Inkjet Printers: Keep it Simple (and Cheap)
Companies looking at printer acquisition usually consider two options: inkjet or laser based products. In the past, customers preferred laser printers, a solution providing large quantity printing at a relatively affordable price, while inkjet printing was considered more an option for home users and small companies. But technologies have changed significantly and laser may not be the obvious choice for cost-saving printing any more. Especially if you add environment protection to the decision factors, says Csaba Dobos, Epson Europe Business Account Manager.
Csaba Dobos, Epson Europe Business Account Manager.
When talking about business printing, the first choice for acquisition managers (CEOs or CIOs) is still laser printing. This is largely for historical reasons, because this was the technology that became affordable for companies, about 30-40 years ago.
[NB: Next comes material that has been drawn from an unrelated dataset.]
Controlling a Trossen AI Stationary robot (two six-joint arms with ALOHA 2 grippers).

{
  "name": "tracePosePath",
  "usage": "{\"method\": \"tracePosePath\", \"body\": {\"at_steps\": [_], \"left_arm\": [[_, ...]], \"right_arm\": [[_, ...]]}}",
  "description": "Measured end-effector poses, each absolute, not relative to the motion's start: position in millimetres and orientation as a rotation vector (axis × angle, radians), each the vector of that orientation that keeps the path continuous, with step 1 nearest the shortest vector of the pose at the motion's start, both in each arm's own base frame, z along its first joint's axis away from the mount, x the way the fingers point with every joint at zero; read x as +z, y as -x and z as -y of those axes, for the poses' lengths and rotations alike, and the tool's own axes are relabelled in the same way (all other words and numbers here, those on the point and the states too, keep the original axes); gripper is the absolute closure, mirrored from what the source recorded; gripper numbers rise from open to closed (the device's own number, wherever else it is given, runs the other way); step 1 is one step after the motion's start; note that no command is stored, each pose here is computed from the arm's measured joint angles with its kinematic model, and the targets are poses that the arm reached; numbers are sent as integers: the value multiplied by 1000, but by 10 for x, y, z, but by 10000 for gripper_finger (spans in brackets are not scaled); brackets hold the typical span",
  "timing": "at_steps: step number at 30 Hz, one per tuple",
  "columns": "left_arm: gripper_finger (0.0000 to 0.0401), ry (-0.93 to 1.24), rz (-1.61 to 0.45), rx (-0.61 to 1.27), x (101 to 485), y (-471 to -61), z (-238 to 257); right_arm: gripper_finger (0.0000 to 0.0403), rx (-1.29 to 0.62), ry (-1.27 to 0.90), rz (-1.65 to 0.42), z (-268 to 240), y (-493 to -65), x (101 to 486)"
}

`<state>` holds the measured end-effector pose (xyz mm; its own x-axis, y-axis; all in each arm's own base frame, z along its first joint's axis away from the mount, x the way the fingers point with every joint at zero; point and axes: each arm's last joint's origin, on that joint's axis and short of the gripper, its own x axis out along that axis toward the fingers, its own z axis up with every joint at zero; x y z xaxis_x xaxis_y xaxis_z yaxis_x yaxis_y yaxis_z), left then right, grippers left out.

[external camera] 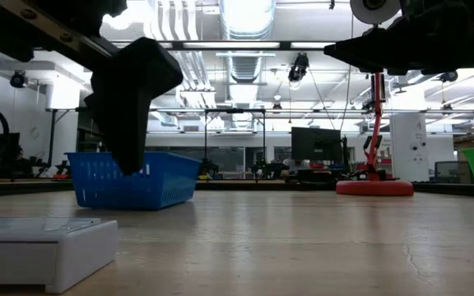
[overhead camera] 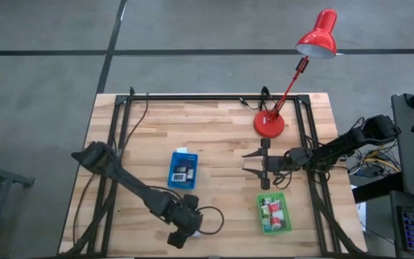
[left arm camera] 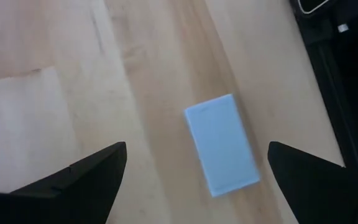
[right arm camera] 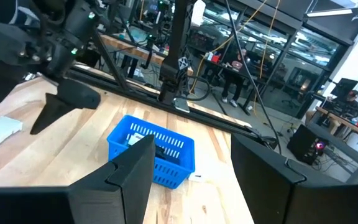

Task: Pick & Place Office items
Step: Put the white digital clock into the blue bin

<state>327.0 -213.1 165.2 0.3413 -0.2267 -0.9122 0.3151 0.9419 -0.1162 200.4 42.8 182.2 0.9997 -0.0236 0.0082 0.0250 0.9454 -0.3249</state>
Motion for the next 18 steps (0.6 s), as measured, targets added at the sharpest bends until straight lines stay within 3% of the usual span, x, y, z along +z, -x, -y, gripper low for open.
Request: {"method": "tracePosePath", "body": {"at_steps": [18], "left_arm": [[6,0,-1207,-303,1533,-3333,2339]], "right_arm": [[200,-18,321,-27,-429,-1999,1793]]}}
Since then, it has not changed much. The components and the materials used have been improved, but the design has remained pretty much the same. Epson has chosen a different path, developing a completely new technology.
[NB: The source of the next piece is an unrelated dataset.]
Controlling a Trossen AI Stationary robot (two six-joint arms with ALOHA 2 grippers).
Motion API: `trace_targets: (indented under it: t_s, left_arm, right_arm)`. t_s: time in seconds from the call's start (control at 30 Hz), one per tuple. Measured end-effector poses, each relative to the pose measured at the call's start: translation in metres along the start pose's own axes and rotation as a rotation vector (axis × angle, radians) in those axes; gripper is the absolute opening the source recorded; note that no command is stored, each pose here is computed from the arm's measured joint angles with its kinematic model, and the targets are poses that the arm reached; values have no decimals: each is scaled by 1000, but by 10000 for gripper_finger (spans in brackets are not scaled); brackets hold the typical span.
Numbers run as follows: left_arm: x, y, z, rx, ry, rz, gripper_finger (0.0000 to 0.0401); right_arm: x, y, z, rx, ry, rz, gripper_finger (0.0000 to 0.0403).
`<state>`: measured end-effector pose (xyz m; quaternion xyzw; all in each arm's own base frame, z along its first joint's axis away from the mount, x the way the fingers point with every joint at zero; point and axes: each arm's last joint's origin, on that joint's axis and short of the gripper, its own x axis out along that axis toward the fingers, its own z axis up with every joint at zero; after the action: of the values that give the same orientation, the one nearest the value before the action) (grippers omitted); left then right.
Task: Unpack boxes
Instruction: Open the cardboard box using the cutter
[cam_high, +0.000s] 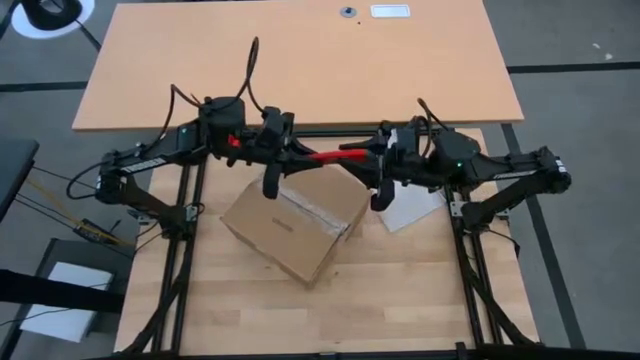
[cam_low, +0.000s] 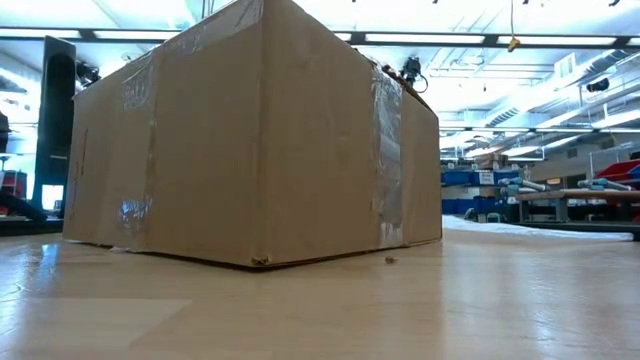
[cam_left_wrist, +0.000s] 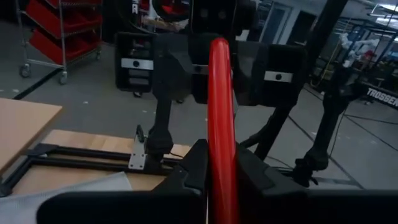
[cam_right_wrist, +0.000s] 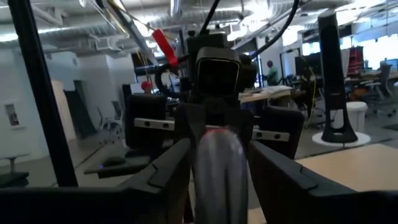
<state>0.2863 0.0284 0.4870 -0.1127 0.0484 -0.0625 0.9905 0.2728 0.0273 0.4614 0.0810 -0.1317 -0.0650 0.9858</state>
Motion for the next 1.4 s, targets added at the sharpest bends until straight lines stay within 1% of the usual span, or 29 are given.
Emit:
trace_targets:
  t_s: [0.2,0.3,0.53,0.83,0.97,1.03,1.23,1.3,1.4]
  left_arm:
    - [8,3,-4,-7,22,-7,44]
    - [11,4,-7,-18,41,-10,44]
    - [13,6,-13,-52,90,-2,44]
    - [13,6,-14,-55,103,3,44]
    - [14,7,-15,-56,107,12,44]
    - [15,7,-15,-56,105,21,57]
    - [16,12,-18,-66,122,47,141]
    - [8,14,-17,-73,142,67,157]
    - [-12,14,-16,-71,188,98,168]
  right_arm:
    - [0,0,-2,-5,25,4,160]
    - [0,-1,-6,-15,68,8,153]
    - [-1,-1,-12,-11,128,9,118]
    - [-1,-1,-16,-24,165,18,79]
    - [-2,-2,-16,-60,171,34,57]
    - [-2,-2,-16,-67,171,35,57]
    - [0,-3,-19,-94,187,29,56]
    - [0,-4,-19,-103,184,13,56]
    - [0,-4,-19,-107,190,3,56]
“There are many solutions within the inkjet technology, but Epson has developed a completely new one: PrecisionCore micro piezo technology. Basically, this is a new generation technology, allowing the production of high-capacity printer heads,” Dobos says.
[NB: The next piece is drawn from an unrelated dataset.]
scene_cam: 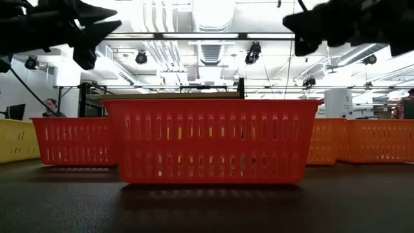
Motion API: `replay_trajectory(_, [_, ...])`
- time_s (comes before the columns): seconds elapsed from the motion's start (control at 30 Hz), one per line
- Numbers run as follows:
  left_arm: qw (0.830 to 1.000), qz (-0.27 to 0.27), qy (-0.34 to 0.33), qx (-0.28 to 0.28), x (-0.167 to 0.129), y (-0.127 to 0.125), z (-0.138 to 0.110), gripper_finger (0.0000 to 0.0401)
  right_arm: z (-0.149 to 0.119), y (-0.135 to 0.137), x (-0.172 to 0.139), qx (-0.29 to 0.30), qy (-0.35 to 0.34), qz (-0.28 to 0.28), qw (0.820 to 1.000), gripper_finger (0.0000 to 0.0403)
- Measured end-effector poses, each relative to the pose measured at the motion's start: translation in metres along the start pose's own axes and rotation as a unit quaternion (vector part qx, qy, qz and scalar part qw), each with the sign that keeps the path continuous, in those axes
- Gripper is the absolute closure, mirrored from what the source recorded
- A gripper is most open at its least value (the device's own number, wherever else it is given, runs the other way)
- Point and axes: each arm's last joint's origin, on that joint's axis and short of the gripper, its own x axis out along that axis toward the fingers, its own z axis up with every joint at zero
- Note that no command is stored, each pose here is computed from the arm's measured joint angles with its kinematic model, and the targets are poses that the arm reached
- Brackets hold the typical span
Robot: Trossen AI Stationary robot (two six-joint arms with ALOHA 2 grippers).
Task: Stack baskets on shelf by color
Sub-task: Put the middle yellow bin on the shelf
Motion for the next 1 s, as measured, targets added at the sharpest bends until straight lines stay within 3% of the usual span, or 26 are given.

The inkjet technology itself is not something new; it has been used for a long time in printing houses. Epson has taken the core of this technology, the printer head, and built all the other printing elements around this so that it becomes a viable solution for offices too.
This results in several advantages for users: lower printing costs and more affordable maintenance, since the technology has become more reliable, requiring significantly less maintenance than the laser devices. This is due to a less complex technology than laser printing, which requires heating units, imaging units and other elements that make printing more costly and less environmental-friendly, Dobos says.
“Larger Epson models can handle up to six million prints with no significant maintenance. Obviously, regular cleaning is required and the replacement of some smaller parts which are not connected to the specific printing technology, but that’s about it,” Dobos adds.
Speaking about environmental considerations, the several parts of a typical laser printer (drums, imaging units, burning unit etc.) have limited life cycles, between 20,000 and 100,000 pages, after which they need to be replaced.
During the life cycle of a printer, the waste produced by replacing these parts amounts to several tens of kilograms. That sort of amount is not produced by inkjet printers. In addition, energy consumption is also significantly lower, 20-200 watts vs. 1,000-1,500 watts in the case of inkjets and laser printers respectively.
When choosing a printer, companies weigh several other factors too, including printing speed and cost per page. There has been a long-standing perception that laser printers have better parameters than inkjets. But Dobos contradicts that.
The core of an inkjet printer, and the most expensive part, is the printer head. The bigger the head is, the faster the printing will be, which, of course, impacts the product price too. Current inkjet models can print as many as 100 pages per minute, if required. Inkjet technology in itself is not limiting the printing speed, Dobos notes.
As for printing cost, Epson has developed a unique technology, which basically eliminates the costly ink cartridges, the EcoTank. These are separate ink tanks that users can easily fill with ink bottles. This makes refilling significantly faster and cheaper than cartridge-based printers, Dobos concludes.